Сережа переводит, но Москателли, видимо, не хочет затягивать разговор на эту тему — уходит.
— Дома-то, как скажешь, что мы жили в гроте возле самого Рима, Аннушка, чай, и не поверит, — говорит Сажин, блаженно улыбаясь.
— А мы тебе паспорт выдадим и штамп с пропиской поставим, Иван Семенович, — шутит Петя, обняв интенданта за плечи.
На следующий день их навестил Альфредо Грасси. Как ему ни тяжело было спускаться сюда, ковыляя с палочкой, однако и он не с пустыми руками пришел. Наложил в рюкзак кое-какую снедь, два кинжальчика и пистолет, которым сейчас же незаметно для других, чтобы избежать лишних разговоров, завладел Таращенко. А финки отдали вторым номерам пулеметных расчетов. Дескать, не только оружие, но и инструмент, если где что застопорит.
Грасси — полная противоположность Москателли, не речист, задумчив. Когда-то он служил пулеметчиком в мотомехдивизии «Торино».

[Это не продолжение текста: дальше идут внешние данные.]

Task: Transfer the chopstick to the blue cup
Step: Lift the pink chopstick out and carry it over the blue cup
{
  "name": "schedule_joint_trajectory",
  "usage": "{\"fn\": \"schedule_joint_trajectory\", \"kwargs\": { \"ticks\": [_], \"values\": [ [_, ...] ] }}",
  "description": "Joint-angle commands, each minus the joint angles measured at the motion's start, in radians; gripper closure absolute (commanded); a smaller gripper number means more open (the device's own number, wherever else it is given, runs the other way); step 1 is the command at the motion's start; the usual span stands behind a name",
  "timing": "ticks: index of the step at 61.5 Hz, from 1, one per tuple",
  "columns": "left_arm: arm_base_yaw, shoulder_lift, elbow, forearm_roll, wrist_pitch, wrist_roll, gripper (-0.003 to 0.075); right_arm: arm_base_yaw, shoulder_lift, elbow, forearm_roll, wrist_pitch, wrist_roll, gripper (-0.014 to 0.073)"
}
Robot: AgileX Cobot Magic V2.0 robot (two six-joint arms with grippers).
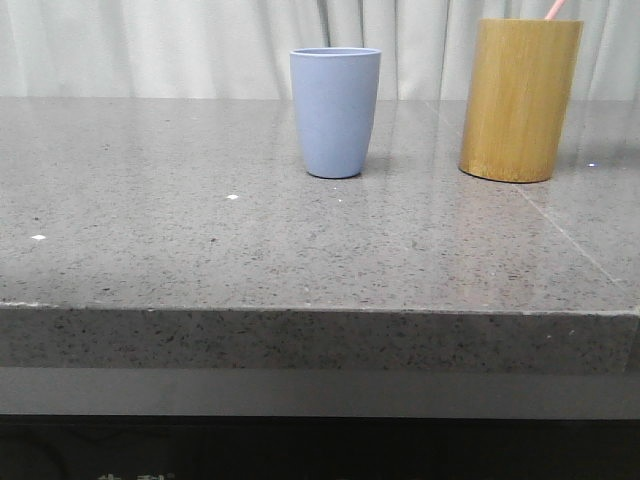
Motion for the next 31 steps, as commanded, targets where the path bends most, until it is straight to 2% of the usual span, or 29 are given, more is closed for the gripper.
{"fn": "schedule_joint_trajectory", "kwargs": {
  "ticks": [1, 8, 17, 25, 31],
  "values": [
    [-0.004, -0.007, -0.022, -0.012, -0.063, -0.008, 0.0352, -0.001, -0.051, -0.130, -0.002, 0.030, -0.012, 0.0658],
    [-0.004, -0.007, -0.022, -0.012, -0.063, -0.008, 0.0352, 0.000, -0.059, -0.278, -0.061, 0.107, -0.002, 0.0653],
    [-0.004, -0.007, -0.022, -0.012, -0.063, -0.008, 0.0352, 0.018, -0.086, -0.385, -0.080, 0.146, 0.017, 0.0653],
    [-0.004, -0.007, -0.022, -0.012, -0.063, -0.008, 0.0352, 0.097, -0.104, -0.408, -0.082, 0.126, 0.017, 0.0653],
    [-0.004, -0.007, -0.022, -0.012, -0.063, -0.008, 0.0352, 0.196, -0.102, -0.406, -0.112, 0.096, 0.017, 0.0653]
  ]
}}
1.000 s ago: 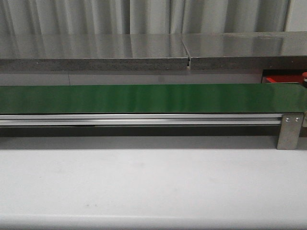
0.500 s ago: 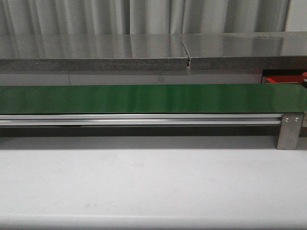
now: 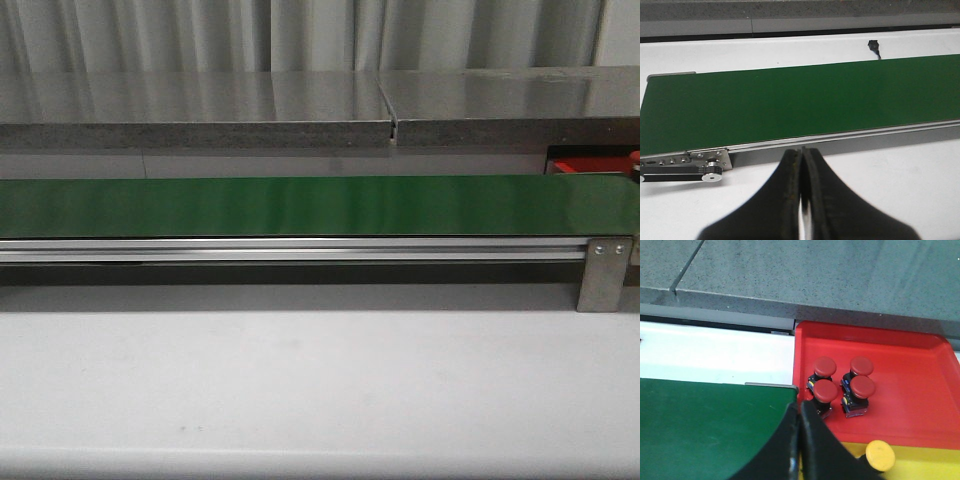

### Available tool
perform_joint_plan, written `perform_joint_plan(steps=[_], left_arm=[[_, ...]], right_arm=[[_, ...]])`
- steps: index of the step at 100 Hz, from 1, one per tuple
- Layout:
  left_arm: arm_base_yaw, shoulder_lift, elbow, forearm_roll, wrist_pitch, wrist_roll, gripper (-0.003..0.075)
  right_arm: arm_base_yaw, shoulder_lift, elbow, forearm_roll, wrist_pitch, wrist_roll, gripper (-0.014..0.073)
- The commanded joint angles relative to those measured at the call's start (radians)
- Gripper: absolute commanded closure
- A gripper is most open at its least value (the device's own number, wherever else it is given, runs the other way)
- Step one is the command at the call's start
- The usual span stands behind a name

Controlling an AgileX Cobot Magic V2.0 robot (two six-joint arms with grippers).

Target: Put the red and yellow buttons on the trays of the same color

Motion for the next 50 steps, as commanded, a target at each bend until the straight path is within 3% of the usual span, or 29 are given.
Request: perform_joint_plan(steps=[1, 50], left_arm=[[-0.008, -0.004, -0.027, -0.018, -0.060, -0.002, 0.0741], [-0.008, -0.004, -0.027, -0.018, -0.060, -0.002, 0.0741]], right_arm=[[0.001, -0.065, 0.010, -0.014, -0.074, -0.011, 0.0712], [0.001, -0.358, 0.237, 0.000, -0.091, -0.010, 0.0710]])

Двадцать второго июня на рассвете гитлеровские полчища напали на Советскую Россию. Муссолини, связанный «Стальным пактом» по рукам и ногам, в три часа д^я объявляет, что Италия находится в состоянии войны с Советским Союзом. Чтобы не лишиться доли в-богатой добыче, о которой прожужжал ему уши бесноватый фюрер, он поспешно снаряжает «экспедиционный корпус» для отправки на Восточный фронт. Дивизия «Торино» тоже попадает туда. В августе сорок первого года она вступает в бой с русскими. Всем в то время кажется, что эта война будет чем-то вроде увеселительной прогулки по экзотической Московии. То же обещают им Гитлер и Муссолини, когда под Уманью состоялся смотр частям корпуса. Тогда еще итальянцы и не подозревали, во что им обойдется новая авантюра дуче, и все имело торжественный и парадный вид.

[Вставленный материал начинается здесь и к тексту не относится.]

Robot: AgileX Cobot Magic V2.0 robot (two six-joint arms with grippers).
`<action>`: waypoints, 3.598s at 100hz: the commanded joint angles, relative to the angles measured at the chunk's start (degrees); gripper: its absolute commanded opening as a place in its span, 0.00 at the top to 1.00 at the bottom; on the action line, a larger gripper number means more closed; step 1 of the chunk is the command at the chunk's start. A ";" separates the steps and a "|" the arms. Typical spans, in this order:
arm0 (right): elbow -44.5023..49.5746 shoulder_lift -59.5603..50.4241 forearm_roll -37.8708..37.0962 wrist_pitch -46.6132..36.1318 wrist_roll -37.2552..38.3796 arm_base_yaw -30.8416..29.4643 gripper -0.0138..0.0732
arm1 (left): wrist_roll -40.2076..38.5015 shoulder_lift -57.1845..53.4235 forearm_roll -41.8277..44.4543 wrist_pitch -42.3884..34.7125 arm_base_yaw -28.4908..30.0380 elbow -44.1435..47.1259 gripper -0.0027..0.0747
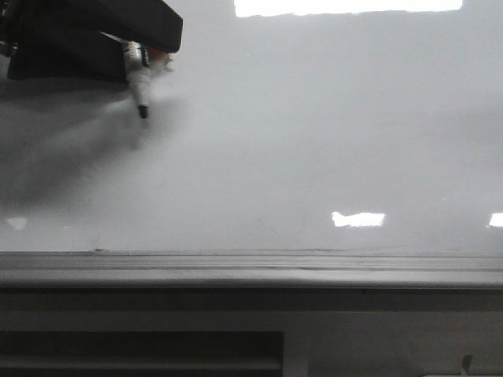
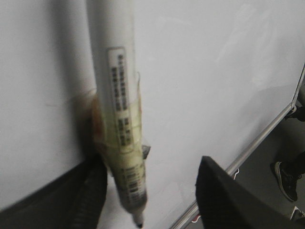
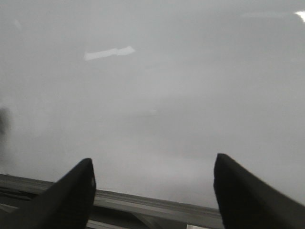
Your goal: Write number 2 on whiteboard
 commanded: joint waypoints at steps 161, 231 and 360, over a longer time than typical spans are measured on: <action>-47.93 52.06 24.57 36.93 -34.18 16.06 0.31 | -15.74 6.66 45.40 21.81 -16.72 -24.17 0.99; -47.96 54.19 24.67 36.18 -36.27 16.14 0.92 | -15.26 6.92 48.25 20.89 -16.72 -26.57 0.93; -16.90 26.32 36.07 -12.31 -50.69 16.14 0.92 | -21.10 -28.68 34.79 -11.23 0.06 -1.20 0.99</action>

Раньше даже, чем русские, их стали изводить немцы. Унижали всячески, ругали в глаза и за глаза. Порою вражда между союзниками так обострялась, что в ход шли не только кулаки, а, бывало, и за огнестрельное оружие хватались.
К счастью, Грасси был ранен в первые же дни, но, к несчастью, рана оказалась легкой, и в Италию его не отправили, поместили в небольшой госпиталь в Умани. Там он сдружился с санитаркой. Девушку звали Мариной. Она была украинкой, но с Грасси почему-то разговаривала по-русски. Так Альфредо выучил с полсотни ходовых русских слов. Успехам в языке, видимо, способствовало нежное чувство к девушке, пробудившееся в его душе. Очень не хотелось ему уезжать, разлучаться с Мариной, однако рана, как назло, зажила, а солдат есть солдат.